The digital ‘passport’ is the critical technology to enable tracking and transparency around those metrics, putting QR codes into batteries that give access to several levels of data.
It will also be the EU’s first ‘digital product passport’, which means that what happens with batteries could be adapted or replicated for many other industries.
The Battery Passport Consortium, the team behind the rollout, published its first technical guidance on the scheme around a year ago. It highlighted which data metrics will need to be included and to what level of detail.
This week, the consortium published the first-ever study into the value of the Battery Passport. It claimed the study comprehensively analyses the passport’s benefits. It also examined potential challenges its implementation or interpretation may pose for stakeholders, from consumers to policymakers and industry.
Supported by funding from Germany’s Ministry of Economic Affairs and Climate Action (BMWK), the value assessment’s presentation of 12 use cases for the Battery Passport along the value chain is supplemented by an in-depth analysis of three among them.
Of the dozen identified use cases, seven could be enabled by the currently mandated data collection and display requirements, while the remaining five would likely need further regulatory changes or support to enable them.
Use cases that could immediately be enabled include reliable communication of ESG data, better-informed purchase decisions, and more precise risk assessment for transporting used batteries.
Meanwhile, use cases that go beyond current regulatory requirements and could be unlocked by the passport include increased end-of-life battery collection, better industry benchmarking, and informed policy design.
Passport will impact how BESS industry thinks about procurement, performance and end-of-life
As mentioned above, battery performance will also be among the metrics displayed on each device’s QR code.
This will enable better residual value determination, and it means that procurement costs for ‘independent operators’ could be reduced by 2-10%, including technical testing costs.
Information being made available on individual battery composition and dismantling could lead to a reduction of pre-processing and treatment costs ahead of recycling by 10-20%, the study found.
Richard Wagstaff, head of procurement at energy storage investor-developer Gore Street Energy Storage Fund, participated in a panel discussion on the Battery Passport from an end-user perspective at the 2024 edition of the Energy Storage Summit EU, hosted in February by our publisher Solar Media.
Wagstaff said that implementing the passport may be complex and that his company would welcome guidance on timelines for implementation.
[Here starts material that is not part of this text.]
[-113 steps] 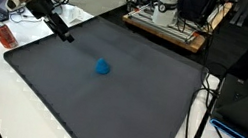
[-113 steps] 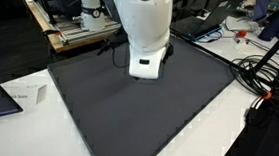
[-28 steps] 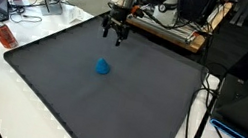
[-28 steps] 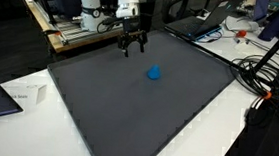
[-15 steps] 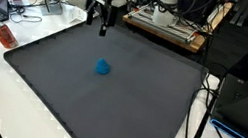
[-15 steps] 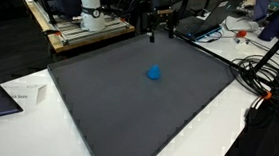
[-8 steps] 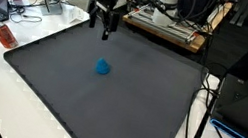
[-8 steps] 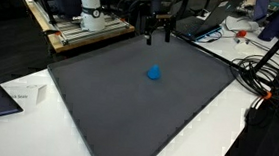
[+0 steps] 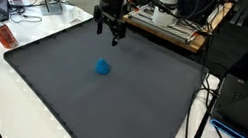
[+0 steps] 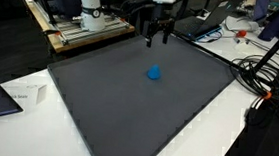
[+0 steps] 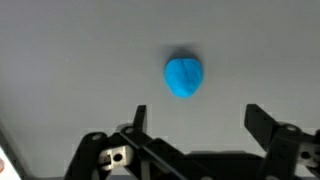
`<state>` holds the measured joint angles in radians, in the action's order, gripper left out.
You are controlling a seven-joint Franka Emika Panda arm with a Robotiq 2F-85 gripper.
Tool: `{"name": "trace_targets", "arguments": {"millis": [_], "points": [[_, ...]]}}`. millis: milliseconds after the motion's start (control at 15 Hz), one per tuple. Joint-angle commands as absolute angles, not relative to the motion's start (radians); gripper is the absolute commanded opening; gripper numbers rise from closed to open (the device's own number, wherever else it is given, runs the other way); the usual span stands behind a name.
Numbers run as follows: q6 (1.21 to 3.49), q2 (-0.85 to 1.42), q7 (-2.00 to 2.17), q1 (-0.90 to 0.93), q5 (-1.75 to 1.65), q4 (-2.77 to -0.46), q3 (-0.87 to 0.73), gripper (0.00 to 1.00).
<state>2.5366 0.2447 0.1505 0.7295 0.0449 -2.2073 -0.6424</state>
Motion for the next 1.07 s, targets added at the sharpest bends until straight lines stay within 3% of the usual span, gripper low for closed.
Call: {"name": "trace_targets", "arguments": {"millis": [0,400,1000], "points": [[2.487,0.225,0.143,0.462,0.026,-2.177,-0.381,1.00],[2.496,0.278,0.144,0.200,0.017,-2.152,-0.127,1.00],[2.521,0.374,0.176,0.144,-0.043,-2.096,-0.065,1.00]]}}
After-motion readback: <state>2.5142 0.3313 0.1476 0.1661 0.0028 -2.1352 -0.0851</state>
UK-based Gore Street invests in projects in EU markets that include Germany and Ireland.
That said, Wagstaff said, Gore Street has a mandate from its shareholders to invest within strict sustainability criteria, and the digital passport may be very welcome in supporting those standards and making sustainable investments more competitive.
One thing to note there is that the EU Batteries Regulation directive puts the responsibility for the battery lifecycle on the ‘economic operator’ that places the battery into the EU market – so that doesn’t necessarily mean the buck stops with the manufacturer or distributor.
The new value assessment helps quantify what Energy-Storage.news heard from another panellist at the event, Maher Chebbo of Univers, that the passport will aid battery procurement, together with performance and durability assessments.
The metrics the passport provides will enable a more accurate assessment of required Capex and Opex costs, which will be useful for proving and assessing bankability, especially with so many new battery factories springing up around the world, said Chebbo, who is chair of a European Commission group on the digital technologies and use cases needed to make European-made batteries and the European value chain more competitive.
In an interview at the EU Summit, Kevin Shang, upstream analyst for the energy storage industry at Wood Mackenzie, told ESN Premium that the overall Batteries Regulation will drive change in how battery end-of-life and recycling are thought about.